### [DIRECTIONS FOR THIS TASK]
Filter out every line below that lacks "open", and copy the rest.

INPUT DATA: Begin

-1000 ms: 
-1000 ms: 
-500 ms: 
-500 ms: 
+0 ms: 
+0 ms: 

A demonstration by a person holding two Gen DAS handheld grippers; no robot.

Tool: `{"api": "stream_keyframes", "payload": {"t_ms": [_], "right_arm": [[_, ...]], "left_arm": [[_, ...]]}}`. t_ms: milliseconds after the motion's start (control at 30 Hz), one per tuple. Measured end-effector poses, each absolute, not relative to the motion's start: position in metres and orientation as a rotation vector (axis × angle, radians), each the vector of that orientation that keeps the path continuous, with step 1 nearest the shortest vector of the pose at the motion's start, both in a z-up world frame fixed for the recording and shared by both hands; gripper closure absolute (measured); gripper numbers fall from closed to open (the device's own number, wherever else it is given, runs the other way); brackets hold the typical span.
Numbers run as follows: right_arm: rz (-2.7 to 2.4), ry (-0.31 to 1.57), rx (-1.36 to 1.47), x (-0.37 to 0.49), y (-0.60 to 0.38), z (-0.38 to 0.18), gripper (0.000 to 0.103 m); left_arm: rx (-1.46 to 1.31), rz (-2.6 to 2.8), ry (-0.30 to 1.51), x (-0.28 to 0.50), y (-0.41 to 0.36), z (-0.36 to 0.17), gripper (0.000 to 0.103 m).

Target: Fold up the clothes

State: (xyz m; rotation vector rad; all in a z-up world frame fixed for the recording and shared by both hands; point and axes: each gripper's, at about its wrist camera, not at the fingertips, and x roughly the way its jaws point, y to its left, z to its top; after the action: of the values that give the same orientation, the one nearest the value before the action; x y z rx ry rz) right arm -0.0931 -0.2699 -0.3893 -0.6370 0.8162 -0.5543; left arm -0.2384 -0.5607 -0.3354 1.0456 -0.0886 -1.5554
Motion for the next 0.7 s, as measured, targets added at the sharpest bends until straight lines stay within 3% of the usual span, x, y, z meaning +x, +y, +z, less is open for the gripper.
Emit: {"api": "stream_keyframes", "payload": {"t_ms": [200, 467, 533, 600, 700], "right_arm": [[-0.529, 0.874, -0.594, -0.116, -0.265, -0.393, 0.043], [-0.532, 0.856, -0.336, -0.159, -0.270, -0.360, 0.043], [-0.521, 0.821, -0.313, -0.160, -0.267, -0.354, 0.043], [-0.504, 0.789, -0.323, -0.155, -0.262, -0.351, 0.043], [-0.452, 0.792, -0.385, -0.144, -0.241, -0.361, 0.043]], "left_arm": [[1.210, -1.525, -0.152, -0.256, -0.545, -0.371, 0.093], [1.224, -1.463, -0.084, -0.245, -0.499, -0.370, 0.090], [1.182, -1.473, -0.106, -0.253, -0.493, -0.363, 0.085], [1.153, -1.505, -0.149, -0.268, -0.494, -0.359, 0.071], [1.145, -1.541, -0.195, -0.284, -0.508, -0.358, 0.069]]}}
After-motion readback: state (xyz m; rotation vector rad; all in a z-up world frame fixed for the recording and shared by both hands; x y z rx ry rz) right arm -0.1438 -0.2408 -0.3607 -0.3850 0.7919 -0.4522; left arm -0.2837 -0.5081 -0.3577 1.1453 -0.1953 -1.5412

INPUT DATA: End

### [RESULT OF THIS TASK]
Tool: `{"api": "stream_keyframes", "payload": {"t_ms": [_], "right_arm": [[_, ...]], "left_arm": [[_, ...]]}}`. t_ms: milliseconds after the motion's start (control at 30 Hz), one per tuple. Measured end-effector poses, each absolute, not relative to the motion's start: position in metres and orientation as a rotation vector (axis × angle, radians), each the vector of that orientation that keeps the path continuous, with step 1 nearest the shortest vector of the pose at the motion's start, both in a z-up world frame fixed for the recording and shared by both hands; gripper closure absolute (measured); gripper numbers fall from closed to open (the device's own number, wherever else it is given, runs the other way); brackets hold the typical span.
Motion for the next 0.7 s, as measured, targets added at the sharpest bends until straight lines stay within 3% of the usual span, x, y, z meaning +x, +y, +z, less is open for the gripper.

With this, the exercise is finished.